Windowsキー + Pause キーで、システムを表示。
→ 左側メニューから [リモートの設定] をクリック。
リモートデスクトップグループから [このコンピューターへのリモート接続を許可する] をクリック。
→ [OK] ボタンをクリック。

以上。

Raspberry Pi 2(弐号機)の設定

リモートデスクトップを受け入れる環境づくり。
Terminal を開いて、以下のコマンドを実行する。

$ sudo apt-get install xrdp

以上。

Raspberry Pi 2(初号機)の設定

まずは ipv4 の転送設定確認。

$ sudo sysctl -a | grep net.ipv4.ip_forward
net.ipv4.ip_forward = 0
net.ipv4.ip_forward_use_pmtu = 0

これが 0 だと IPv4 を転送してくれないので、変更する。

$ sudo sysctl -w net.ipv4.ip_forward=1

ついでに設定ファイルも書き換える。

$ sudo cp -p /etc/sysctl.conf /etc/sysctl.conf.$(date +%Y%m%d)
$ sudo sed -i "s/^#net.ipv4.conf.all.rp_filter=1/net.ipv4.conf.all.rp_filter=1/" /etc/sysctl.conf
$ sudo diff /etc/sysctl.conf /etc/sysctl.conf.$(date +%Y%m%d)
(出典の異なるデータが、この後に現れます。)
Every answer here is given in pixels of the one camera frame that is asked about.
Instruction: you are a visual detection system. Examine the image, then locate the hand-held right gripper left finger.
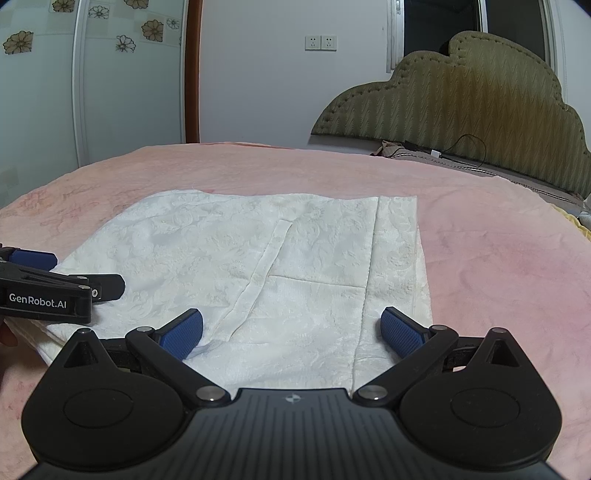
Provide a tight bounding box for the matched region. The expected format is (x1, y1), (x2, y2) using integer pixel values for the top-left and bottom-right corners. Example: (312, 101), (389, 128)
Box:
(62, 308), (232, 408)

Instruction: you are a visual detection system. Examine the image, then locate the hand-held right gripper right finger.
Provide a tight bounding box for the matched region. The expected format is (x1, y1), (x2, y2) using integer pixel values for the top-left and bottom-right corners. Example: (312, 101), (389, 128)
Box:
(352, 305), (525, 408)

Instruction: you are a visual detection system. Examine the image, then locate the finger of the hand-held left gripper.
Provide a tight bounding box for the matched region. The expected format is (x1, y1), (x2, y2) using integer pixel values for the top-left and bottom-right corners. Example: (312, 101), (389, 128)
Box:
(0, 246), (59, 273)
(69, 272), (126, 304)

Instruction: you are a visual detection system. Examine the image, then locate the white towel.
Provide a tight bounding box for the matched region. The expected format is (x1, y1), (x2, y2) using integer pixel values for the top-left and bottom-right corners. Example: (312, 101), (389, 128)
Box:
(7, 188), (435, 398)

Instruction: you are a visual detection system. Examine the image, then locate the pink blanket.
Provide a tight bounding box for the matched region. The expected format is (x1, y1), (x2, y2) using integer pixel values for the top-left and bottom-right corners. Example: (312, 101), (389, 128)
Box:
(0, 141), (591, 462)

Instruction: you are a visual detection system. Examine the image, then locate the brown crumpled cloth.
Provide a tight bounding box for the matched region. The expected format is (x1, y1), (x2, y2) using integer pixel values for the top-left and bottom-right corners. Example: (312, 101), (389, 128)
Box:
(371, 141), (408, 159)

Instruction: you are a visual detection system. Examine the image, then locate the flower print wardrobe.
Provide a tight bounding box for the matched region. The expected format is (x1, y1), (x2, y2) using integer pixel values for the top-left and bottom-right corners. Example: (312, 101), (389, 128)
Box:
(0, 0), (191, 195)

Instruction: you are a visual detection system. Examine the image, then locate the grey striped mattress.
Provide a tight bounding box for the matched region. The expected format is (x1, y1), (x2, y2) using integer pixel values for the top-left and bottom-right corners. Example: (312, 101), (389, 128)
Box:
(401, 151), (588, 209)

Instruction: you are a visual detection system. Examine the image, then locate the yellow striped cloth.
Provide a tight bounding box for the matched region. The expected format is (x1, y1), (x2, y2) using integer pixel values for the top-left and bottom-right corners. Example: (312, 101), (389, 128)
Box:
(551, 203), (591, 241)

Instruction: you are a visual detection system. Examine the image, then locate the olive padded headboard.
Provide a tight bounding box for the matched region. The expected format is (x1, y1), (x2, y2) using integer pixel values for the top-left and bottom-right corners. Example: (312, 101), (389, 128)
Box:
(310, 30), (591, 195)

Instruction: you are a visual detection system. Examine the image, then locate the white framed window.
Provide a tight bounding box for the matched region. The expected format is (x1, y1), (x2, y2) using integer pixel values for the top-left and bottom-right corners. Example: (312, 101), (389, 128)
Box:
(385, 0), (562, 75)

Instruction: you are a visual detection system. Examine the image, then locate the black charger cable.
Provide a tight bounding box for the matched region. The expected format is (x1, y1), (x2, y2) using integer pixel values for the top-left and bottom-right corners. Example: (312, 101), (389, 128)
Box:
(440, 133), (488, 169)

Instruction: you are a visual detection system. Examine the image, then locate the brown wooden door frame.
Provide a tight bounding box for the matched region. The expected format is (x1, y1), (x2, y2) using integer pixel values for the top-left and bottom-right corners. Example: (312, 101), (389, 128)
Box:
(184, 0), (204, 144)

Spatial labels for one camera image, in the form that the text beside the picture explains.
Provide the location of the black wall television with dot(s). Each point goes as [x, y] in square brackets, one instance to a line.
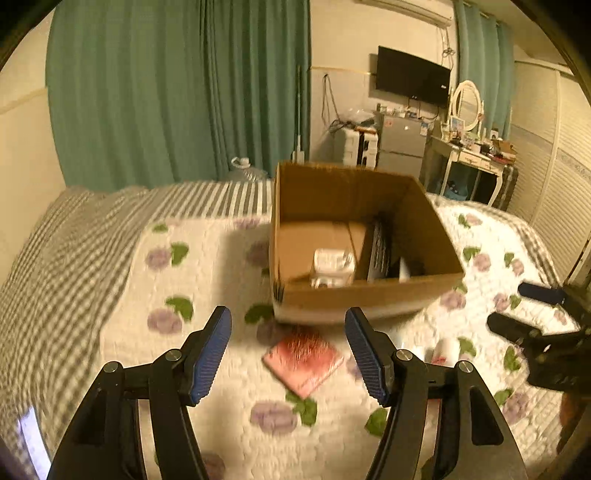
[411, 76]

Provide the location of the narrow green curtain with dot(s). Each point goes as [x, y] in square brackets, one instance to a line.
[482, 60]

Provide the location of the white dressing table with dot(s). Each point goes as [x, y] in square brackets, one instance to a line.
[466, 159]

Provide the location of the white louvered wardrobe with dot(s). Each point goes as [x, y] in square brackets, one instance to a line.
[554, 161]

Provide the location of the grey striped bed sheet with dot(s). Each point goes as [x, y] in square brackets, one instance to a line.
[78, 258]

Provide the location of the pink packet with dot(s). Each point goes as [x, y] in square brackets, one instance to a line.
[304, 367]

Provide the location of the white packaged item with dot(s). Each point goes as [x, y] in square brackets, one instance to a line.
[332, 266]

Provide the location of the dark flat book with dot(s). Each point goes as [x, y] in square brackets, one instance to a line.
[381, 251]

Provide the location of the white boxy appliance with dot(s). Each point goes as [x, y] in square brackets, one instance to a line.
[356, 145]

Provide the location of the small white bottle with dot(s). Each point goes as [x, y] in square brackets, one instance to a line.
[444, 350]

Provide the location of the oval white-framed mirror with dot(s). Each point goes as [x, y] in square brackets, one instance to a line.
[467, 106]

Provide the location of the silver small fridge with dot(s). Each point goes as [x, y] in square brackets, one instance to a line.
[400, 143]

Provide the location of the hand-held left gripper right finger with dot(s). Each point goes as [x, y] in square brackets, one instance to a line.
[367, 357]

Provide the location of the wide green curtain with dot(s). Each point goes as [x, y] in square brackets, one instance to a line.
[161, 92]

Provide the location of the white floral quilt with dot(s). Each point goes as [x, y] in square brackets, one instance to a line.
[221, 277]

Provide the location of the clear water jug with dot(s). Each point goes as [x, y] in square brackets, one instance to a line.
[247, 171]

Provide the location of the brown cardboard box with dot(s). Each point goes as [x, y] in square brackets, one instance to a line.
[323, 194]

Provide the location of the white air conditioner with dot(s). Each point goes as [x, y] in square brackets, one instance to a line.
[431, 10]

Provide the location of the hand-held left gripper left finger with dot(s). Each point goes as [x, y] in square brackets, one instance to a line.
[210, 357]

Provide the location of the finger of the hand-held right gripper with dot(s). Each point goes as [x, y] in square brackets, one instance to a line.
[512, 328]
[540, 293]

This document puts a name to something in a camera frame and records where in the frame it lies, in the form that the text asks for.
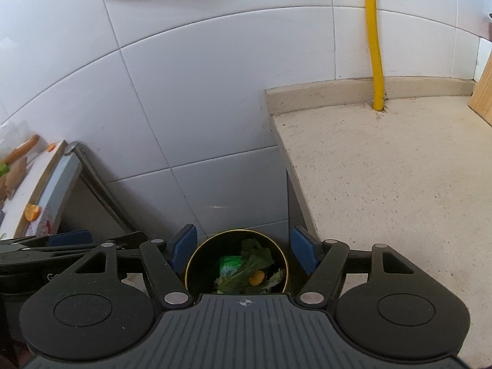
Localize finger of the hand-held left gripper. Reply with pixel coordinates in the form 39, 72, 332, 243
0, 230, 93, 250
0, 232, 149, 264

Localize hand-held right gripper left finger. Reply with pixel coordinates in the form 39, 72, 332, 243
50, 224, 197, 309

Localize green vegetable scraps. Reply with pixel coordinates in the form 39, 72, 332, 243
268, 268, 285, 292

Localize white chopping board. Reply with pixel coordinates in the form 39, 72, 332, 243
0, 140, 68, 240

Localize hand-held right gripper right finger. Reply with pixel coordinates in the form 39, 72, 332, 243
291, 226, 442, 309

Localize ginger root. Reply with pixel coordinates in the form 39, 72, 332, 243
0, 156, 29, 201

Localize grey box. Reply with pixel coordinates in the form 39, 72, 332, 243
33, 154, 81, 236

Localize green snack packet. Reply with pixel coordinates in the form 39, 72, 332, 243
219, 256, 245, 278

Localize yellow pipe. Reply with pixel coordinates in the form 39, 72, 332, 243
363, 0, 385, 112

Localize wooden knife block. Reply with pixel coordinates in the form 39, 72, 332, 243
468, 71, 492, 128

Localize carrot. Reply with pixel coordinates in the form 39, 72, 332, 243
4, 134, 41, 164

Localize black gold-rimmed trash can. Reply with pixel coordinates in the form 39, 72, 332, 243
184, 229, 290, 296

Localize dark green lettuce leaf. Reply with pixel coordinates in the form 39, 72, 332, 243
215, 238, 276, 295

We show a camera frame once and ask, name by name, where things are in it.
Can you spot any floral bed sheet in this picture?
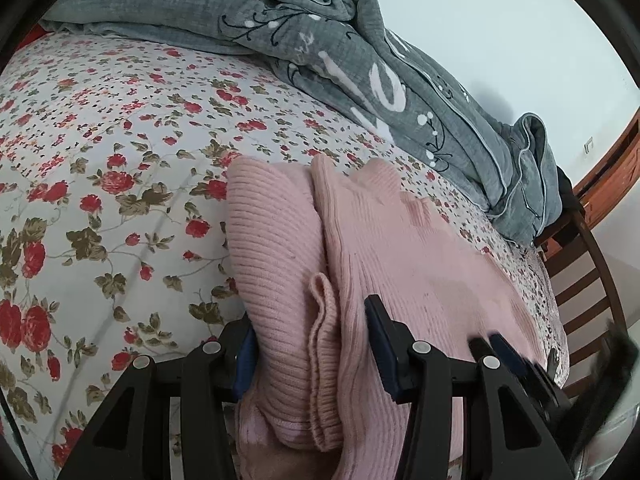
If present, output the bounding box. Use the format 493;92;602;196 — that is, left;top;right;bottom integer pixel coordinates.
0;30;568;480

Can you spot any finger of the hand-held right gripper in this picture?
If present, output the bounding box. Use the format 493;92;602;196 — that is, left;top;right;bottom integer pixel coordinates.
488;332;573;413
468;336;496;361

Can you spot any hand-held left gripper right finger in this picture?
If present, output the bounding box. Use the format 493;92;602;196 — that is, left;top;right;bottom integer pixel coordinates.
363;294;573;480

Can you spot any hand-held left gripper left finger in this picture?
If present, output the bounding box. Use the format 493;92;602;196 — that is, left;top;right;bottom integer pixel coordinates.
57;312;258;480

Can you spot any wooden chair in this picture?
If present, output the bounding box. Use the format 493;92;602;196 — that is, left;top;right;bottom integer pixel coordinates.
532;207;628;398

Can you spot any dark cloth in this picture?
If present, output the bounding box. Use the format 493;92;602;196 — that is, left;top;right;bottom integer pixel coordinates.
555;166;585;218

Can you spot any grey printed quilt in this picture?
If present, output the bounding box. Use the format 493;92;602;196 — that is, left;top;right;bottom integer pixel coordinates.
40;0;563;248

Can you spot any pink knit sweater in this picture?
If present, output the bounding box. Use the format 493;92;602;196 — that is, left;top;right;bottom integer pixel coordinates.
225;152;556;480

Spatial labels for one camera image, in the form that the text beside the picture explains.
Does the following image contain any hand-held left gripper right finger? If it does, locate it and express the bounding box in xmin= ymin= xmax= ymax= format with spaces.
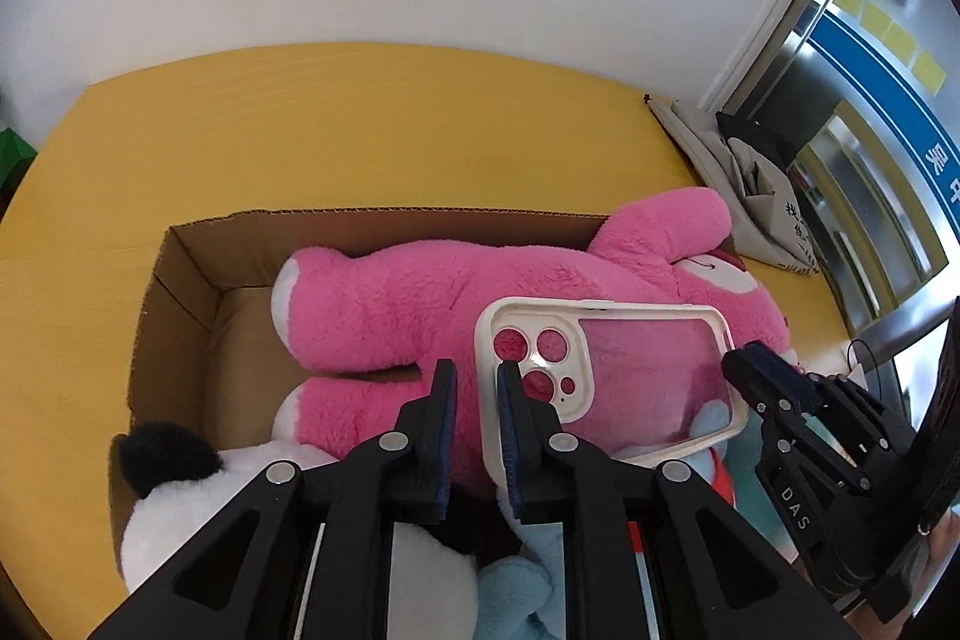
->
xmin=495 ymin=361 xmax=860 ymax=640

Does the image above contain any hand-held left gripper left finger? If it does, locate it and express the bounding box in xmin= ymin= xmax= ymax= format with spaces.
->
xmin=88 ymin=359 xmax=460 ymax=640

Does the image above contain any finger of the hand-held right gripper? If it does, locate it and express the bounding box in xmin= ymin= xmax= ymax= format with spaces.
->
xmin=806 ymin=374 xmax=912 ymax=461
xmin=724 ymin=344 xmax=871 ymax=498

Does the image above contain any white clear phone case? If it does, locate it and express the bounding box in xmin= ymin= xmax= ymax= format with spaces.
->
xmin=474 ymin=296 xmax=749 ymax=470

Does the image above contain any pink plush bear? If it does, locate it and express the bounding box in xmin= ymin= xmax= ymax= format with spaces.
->
xmin=271 ymin=188 xmax=792 ymax=483

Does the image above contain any cardboard box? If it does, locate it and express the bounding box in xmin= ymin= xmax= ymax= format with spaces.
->
xmin=109 ymin=206 xmax=616 ymax=536

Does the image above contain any light blue plush toy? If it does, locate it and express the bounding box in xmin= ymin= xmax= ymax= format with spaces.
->
xmin=476 ymin=400 xmax=766 ymax=640

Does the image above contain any grey tote bag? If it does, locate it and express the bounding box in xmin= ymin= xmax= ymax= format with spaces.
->
xmin=646 ymin=96 xmax=822 ymax=274

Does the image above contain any panda plush toy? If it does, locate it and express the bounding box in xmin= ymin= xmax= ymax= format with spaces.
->
xmin=112 ymin=422 xmax=481 ymax=640

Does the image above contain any blue banner strip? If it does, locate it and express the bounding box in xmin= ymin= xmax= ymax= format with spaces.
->
xmin=806 ymin=14 xmax=960 ymax=229

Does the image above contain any green object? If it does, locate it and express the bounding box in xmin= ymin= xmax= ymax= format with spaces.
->
xmin=0 ymin=92 xmax=38 ymax=184

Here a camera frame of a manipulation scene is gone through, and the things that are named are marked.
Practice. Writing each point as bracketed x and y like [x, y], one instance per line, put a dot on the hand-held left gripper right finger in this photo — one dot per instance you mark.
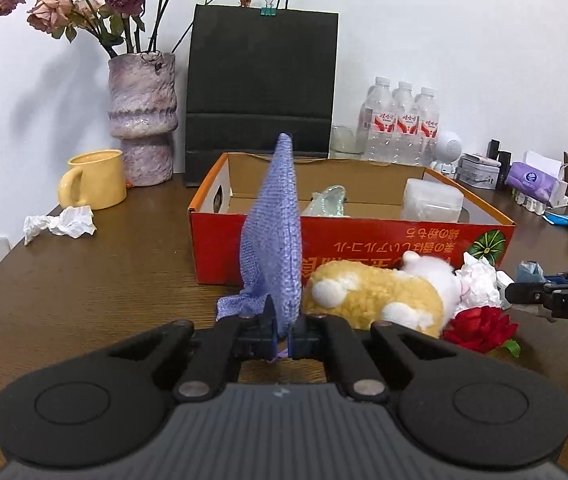
[310, 336]

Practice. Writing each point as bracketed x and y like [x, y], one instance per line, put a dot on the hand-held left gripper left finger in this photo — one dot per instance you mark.
[259, 336]

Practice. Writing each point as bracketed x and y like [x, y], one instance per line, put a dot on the small clear snack packet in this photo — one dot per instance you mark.
[529, 271]

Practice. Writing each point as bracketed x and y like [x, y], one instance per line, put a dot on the white tissue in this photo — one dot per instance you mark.
[481, 280]
[71, 220]

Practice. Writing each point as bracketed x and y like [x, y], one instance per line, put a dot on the red artificial rose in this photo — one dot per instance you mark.
[479, 327]

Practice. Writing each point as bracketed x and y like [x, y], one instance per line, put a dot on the yellow and white plush toy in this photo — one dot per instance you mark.
[364, 290]

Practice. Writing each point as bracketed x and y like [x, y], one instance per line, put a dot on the red cardboard box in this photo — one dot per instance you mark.
[364, 252]

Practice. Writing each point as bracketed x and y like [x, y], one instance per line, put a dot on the purple knitted cloth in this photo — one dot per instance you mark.
[274, 220]

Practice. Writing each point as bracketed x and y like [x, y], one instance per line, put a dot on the translucent plastic container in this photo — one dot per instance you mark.
[431, 200]

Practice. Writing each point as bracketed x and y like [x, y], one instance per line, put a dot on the blue plastic packet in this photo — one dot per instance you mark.
[559, 217]

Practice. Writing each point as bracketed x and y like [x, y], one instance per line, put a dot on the row of small white vials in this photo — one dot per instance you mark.
[529, 202]

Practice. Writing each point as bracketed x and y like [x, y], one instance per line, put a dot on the purple wipes pack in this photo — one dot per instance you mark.
[531, 180]

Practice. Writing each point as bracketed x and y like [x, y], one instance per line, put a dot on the black rectangular device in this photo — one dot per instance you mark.
[504, 167]

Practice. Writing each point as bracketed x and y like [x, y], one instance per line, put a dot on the clear crumpled plastic wrap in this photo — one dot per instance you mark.
[326, 202]

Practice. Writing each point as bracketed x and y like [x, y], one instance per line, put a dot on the white robot-shaped speaker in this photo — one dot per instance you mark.
[448, 147]

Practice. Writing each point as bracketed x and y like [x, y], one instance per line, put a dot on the clear water bottle red label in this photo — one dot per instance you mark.
[428, 127]
[378, 125]
[406, 127]

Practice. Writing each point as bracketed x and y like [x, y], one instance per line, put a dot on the clear glass cup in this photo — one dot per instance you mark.
[346, 142]

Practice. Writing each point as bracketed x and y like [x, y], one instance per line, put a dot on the yellow mug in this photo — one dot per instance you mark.
[96, 180]

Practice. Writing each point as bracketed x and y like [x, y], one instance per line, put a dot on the black paper bag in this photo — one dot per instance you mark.
[264, 85]

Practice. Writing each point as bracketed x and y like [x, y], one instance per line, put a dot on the purple textured vase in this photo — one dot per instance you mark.
[141, 110]

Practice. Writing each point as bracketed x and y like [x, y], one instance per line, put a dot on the green binder clip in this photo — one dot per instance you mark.
[267, 10]

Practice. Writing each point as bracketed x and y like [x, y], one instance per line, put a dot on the dried rose bouquet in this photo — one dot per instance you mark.
[126, 1]

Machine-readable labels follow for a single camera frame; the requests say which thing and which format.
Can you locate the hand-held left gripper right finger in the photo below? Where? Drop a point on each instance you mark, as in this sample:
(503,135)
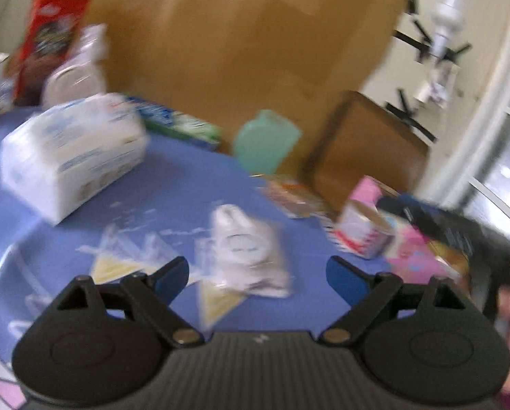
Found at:
(344,281)

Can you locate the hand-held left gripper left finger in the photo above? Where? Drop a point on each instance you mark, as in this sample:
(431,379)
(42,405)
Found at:
(173,275)

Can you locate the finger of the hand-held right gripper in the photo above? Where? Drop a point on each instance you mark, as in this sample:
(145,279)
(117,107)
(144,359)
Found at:
(402,209)

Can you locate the pink printed box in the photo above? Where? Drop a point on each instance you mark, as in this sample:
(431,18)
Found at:
(413,256)

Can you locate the smiley hook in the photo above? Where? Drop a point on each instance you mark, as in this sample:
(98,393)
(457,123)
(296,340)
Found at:
(246,250)

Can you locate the red and white can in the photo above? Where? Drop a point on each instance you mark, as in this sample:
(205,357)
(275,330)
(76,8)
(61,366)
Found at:
(361,232)

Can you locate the black white striped packet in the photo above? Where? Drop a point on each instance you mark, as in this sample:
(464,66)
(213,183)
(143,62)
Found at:
(331,232)

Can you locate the blue printed tablecloth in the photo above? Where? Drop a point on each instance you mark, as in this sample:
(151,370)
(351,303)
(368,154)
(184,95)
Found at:
(165,188)

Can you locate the black tape cross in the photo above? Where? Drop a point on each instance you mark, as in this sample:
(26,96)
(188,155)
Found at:
(423,42)
(408,113)

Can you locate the orange snack packet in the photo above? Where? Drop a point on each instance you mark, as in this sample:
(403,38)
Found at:
(295,196)

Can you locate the white power strip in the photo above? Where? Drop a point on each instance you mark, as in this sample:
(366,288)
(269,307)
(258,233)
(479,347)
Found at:
(436,85)

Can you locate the green toothpaste box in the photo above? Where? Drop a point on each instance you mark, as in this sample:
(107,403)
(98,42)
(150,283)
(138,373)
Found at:
(178,124)

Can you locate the green plastic cup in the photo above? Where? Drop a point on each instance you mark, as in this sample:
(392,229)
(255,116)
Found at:
(265,143)

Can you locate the white tissue pack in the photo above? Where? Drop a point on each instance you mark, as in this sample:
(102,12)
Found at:
(71,153)

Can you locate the white light bulb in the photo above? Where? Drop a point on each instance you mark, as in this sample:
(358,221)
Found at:
(446,19)

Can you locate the clear bag with round bowl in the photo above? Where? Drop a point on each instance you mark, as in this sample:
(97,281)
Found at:
(77,72)

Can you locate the wooden board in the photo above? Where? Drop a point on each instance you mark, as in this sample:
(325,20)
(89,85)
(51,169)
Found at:
(237,30)

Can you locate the red snack bag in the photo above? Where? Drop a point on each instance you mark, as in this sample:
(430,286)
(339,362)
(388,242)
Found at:
(41,47)

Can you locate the white window frame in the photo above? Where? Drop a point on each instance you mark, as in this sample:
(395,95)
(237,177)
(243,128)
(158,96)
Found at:
(489,145)

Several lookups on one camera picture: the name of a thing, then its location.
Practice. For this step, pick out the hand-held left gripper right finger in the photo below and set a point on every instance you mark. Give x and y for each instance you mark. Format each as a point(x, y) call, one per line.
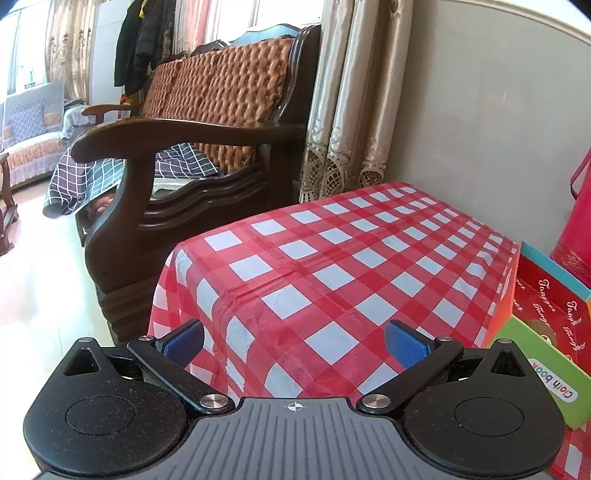
point(406, 345)

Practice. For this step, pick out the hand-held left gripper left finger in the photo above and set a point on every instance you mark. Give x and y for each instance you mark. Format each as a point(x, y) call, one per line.
point(184, 345)

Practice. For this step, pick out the green cloth book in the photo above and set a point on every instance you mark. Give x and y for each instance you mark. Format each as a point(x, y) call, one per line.
point(521, 341)

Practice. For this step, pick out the red checked tablecloth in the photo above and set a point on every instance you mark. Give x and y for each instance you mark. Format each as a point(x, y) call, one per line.
point(323, 258)

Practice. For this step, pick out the red printed box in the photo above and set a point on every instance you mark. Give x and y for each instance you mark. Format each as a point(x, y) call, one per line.
point(549, 295)

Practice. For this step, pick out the dark blue checked blanket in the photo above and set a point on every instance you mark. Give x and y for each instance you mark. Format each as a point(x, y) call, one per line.
point(78, 180)

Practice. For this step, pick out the red bag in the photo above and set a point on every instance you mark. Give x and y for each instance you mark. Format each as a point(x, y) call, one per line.
point(577, 221)

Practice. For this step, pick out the dark wooden sofa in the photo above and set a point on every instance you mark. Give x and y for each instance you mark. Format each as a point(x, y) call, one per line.
point(138, 129)

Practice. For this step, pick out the brown woven back cushion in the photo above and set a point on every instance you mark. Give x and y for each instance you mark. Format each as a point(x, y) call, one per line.
point(221, 92)

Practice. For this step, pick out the beige embroidered curtain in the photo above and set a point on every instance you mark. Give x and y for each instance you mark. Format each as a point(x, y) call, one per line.
point(351, 92)

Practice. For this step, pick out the sofa with grey cover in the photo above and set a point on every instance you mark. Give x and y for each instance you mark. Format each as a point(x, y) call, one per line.
point(32, 115)

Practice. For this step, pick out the black hanging coat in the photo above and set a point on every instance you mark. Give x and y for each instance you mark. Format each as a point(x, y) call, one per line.
point(138, 41)

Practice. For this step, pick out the sheer floral curtain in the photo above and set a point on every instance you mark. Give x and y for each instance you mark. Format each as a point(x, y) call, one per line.
point(69, 46)

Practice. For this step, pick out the wooden chair frame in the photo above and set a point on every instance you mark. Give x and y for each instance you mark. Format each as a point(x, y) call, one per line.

設定する前に、対象の IP アドレスとポート番号を整理しておく。
ついでにシェル変数へ格納しておけば、コマンドは使いまわせそう。

$ Forwarder=(中継サーバのIPアドレスorドメイン名。今回は初号機)
$ Boss=(後ろで待ち構えているホストのIPアドレスorドメイン名。今回は PC のIPアドレス)
$ Boss2=(後ろで待ち構えているホストのIPアドレスorドメイン名。ここは弐号機のIPアドレス)
$ Fport=(中継サーバへのDSTポート番号。デフォルト 3389 以外を指定)
$ Fport2=(中継サーバへのDSTポート番号。デフォルト 3389${Fport} 以外を指定)
$ Bport=(後ろで待ち構えているホストの待ち受けポート。今回は 3389 になる)


現時点の設定情報を見ておく。

$ sudo iptables -L
Chain INPUT (policy ACCEPT)
target     prot opt source               destination

Chain FORWARD (policy ACCEPT)
target     prot opt source               destination

Chain OUTPUT (policy ACCEPT)
target     prot opt source               destination


ぜーんぶ筒抜け…
ま、ダイアルアップルータで不要なパケットは全部遮断してるから、特に問題にはならないんだけど。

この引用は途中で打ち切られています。